◆ Your assignment ◆
When you reproduce the listing below, keep every entry exactly as written.

_ _ _

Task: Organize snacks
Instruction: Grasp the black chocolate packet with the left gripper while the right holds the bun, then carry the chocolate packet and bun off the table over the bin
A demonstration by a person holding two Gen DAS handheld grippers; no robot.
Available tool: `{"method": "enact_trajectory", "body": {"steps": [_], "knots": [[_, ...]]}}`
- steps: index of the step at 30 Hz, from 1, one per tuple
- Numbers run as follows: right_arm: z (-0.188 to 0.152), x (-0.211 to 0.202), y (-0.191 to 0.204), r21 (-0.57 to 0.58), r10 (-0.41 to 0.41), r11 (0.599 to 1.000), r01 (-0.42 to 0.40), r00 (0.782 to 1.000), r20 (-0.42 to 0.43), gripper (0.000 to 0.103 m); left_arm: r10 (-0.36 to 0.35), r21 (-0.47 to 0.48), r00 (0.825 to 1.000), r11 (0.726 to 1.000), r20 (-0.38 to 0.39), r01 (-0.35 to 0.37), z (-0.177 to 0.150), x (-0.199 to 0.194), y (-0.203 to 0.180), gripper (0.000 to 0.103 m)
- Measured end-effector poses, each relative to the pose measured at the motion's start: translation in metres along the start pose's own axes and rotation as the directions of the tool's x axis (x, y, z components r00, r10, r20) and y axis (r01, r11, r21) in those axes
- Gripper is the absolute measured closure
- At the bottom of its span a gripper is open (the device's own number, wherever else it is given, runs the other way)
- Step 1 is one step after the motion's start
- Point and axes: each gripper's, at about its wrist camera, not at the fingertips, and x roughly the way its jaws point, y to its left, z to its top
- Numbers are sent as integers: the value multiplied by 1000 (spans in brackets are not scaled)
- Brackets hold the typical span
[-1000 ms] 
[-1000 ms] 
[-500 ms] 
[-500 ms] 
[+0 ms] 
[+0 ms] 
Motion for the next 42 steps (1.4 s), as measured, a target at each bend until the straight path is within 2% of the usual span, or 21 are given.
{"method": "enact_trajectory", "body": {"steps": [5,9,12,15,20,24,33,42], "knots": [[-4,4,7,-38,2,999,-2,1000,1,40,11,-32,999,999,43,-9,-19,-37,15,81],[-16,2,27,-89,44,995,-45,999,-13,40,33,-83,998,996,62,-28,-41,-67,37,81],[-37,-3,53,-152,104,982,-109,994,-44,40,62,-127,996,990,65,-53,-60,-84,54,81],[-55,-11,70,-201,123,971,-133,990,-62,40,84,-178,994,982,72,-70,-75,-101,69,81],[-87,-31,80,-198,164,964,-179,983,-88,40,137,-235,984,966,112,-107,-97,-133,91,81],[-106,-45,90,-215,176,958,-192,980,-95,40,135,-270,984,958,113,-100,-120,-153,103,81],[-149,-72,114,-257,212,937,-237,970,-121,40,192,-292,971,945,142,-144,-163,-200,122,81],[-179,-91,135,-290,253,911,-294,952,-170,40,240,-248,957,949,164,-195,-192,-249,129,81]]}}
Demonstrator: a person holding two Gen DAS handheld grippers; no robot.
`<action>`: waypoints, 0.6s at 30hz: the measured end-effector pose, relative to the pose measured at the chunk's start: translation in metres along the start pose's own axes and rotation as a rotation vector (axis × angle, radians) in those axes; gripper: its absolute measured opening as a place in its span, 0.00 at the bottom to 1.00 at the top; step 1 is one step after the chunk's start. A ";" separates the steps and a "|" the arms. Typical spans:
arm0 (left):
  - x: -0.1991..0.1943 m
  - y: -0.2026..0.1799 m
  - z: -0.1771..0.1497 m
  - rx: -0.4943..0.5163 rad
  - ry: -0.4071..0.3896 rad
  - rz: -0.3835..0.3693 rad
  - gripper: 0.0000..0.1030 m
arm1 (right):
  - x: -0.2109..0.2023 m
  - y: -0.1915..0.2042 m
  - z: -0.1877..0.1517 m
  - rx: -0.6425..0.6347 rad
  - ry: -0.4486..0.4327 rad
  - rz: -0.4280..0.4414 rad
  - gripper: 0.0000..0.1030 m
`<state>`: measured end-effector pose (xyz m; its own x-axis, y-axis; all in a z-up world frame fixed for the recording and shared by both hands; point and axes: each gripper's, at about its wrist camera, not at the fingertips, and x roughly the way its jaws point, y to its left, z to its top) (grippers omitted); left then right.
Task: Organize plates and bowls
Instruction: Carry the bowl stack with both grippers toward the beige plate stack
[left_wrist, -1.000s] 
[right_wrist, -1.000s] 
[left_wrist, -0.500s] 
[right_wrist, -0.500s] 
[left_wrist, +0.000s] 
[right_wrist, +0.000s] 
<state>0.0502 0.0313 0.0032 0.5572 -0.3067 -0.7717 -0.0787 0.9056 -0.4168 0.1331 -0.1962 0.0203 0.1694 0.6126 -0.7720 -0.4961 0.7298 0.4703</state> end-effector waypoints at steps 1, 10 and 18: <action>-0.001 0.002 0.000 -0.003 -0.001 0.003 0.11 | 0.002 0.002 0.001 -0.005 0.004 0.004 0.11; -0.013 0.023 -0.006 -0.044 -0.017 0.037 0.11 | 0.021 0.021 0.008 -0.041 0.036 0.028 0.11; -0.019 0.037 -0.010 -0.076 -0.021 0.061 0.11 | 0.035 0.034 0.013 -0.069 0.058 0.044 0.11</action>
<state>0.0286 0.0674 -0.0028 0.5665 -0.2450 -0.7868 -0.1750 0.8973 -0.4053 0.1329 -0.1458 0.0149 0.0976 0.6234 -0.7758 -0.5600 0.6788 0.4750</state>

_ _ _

◆ Solution to the exercise ◆
Task: Organize snacks
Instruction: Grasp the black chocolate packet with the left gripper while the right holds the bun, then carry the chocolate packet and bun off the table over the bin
A demonstration by a person holding two Gen DAS handheld grippers; no robot.
Available tool: `{"method": "enact_trajectory", "body": {"steps": [_], "knots": [[_, ...]]}}`
- steps: index of the step at 30 Hz, from 1, one per tuple
- Numbers run as follows: right_arm: z (-0.188 to 0.152), x (-0.211 to 0.202), y (-0.191 to 0.204), r21 (-0.57 to 0.58), r10 (-0.41 to 0.41), r11 (0.599 to 1.000), r01 (-0.42 to 0.40), r00 (0.782 to 1.000), r20 (-0.42 to 0.43), gripper (0.000 to 0.103 m); left_arm: r10 (-0.36 to 0.35), r21 (-0.47 to 0.48), r00 (0.825 to 1.000), r11 (0.726 to 1.000), r20 (-0.38 to 0.39), r01 (-0.35 to 0.37), z (-0.177 to 0.150), x (-0.199 to 0.194), y (-0.203 to 0.180), gripper (0.000 to 0.103 m)
- Measured end-effector poses, each relative to the pose measured at the motion's start: translation in metres along the start pose's own axes and rotation as the directions of the tool's x axis (x, y, z components r00, r10, r20) and y axis (r01, r11, r21) in those axes
- Gripper is the absolute measured closure
- At the bottom of its span a gripper is open (the device's own number, wherever else it is given, runs the other way)
- Step 1 is one step after the motion's start
- Point and axes: each gripper's, at about its wrist camera, not at the fingertips, and x roughly the way its jaws point, y to its left, z to its top
- Numbers are sent as integers: the value multiplied by 1000 (spans in brackets are not scaled)
- Brackets hold the typical span
[-1000 ms] 
[-1000 ms] 
[-500 ms] 
[-500 ms] 
[+0 ms] 
[+0 ms] 
Motion for the next 42 steps (1.4 s), as measured, a target at each bend until the straight path is within 2% of the usual span, or 21 are given.
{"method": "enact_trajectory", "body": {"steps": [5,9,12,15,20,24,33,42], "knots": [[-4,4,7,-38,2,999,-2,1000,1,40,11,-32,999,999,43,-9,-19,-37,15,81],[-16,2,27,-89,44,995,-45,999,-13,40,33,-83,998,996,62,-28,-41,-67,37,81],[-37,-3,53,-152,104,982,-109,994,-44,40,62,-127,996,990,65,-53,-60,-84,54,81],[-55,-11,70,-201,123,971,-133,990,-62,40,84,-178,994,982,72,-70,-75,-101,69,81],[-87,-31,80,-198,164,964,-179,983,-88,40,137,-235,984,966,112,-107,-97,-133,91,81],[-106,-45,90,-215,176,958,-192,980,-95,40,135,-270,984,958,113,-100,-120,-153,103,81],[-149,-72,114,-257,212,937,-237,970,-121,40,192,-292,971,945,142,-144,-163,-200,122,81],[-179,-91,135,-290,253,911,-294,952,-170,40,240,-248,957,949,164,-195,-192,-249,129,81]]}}
Demonstrator: a person holding two Gen DAS handheld grippers; no robot.
`<action>`: waypoints, 0.6s at 30hz: the measured end-effector pose, relative to the pose measured at the chunk's start: translation in metres along the start pose's own axes and rotation as a rotation vector (axis × angle, radians) in those axes; gripper: its absolute measured opening as a place in its span, 0.00 at the bottom to 1.00 at the top; step 1 is one step after the chunk's start. A ";" separates the steps and a "|" the arms. Typical spans:
arm0 (left):
  - x: -0.1991..0.1943 m
  - y: -0.2026..0.1799 m
  - z: -0.1771..0.1497 m
  - rx: -0.4943..0.5163 rad
  - ry: -0.4071..0.3896 rad
  - rz: -0.3835..0.3693 rad
  - gripper: 0.0000..0.1030 m
arm1 (right):
  - x: -0.2109..0.2023 m
  - y: -0.1915..0.2042 m
  - z: -0.1877..0.1517 m
  - rx: -0.6425..0.6347 rad
  - ry: -0.4486..0.4327 rad
  - rz: -0.4280..0.4414 rad
  - gripper: 0.0000..0.1030 m
`<state>`: measured end-effector pose (xyz m; its own x-axis, y-axis; all in a z-up world frame fixed for the recording and shared by both hands; point and axes: each gripper's, at about its wrist camera, not at the fingertips, and x roughly the way its jaws point, y to its left, z to its top) (grippers omitted); left then right.
Task: Organize plates and bowls
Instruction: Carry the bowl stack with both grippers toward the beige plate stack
[left_wrist, -1.000s] 
[right_wrist, -1.000s] 
[left_wrist, -0.500s] 
[right_wrist, -0.500s] 
[left_wrist, +0.000s] 
[right_wrist, +0.000s] 
<state>0.0502 0.0313 0.0032 0.5572 -0.3067 -0.7717 -0.0787 0.9056 -0.4168 0.1331 -0.1962 0.0203 0.1694 0.6126 -0.7720 -0.4961 0.7298 0.4703</state> end-effector waypoints at steps 1, 10 and 18: <action>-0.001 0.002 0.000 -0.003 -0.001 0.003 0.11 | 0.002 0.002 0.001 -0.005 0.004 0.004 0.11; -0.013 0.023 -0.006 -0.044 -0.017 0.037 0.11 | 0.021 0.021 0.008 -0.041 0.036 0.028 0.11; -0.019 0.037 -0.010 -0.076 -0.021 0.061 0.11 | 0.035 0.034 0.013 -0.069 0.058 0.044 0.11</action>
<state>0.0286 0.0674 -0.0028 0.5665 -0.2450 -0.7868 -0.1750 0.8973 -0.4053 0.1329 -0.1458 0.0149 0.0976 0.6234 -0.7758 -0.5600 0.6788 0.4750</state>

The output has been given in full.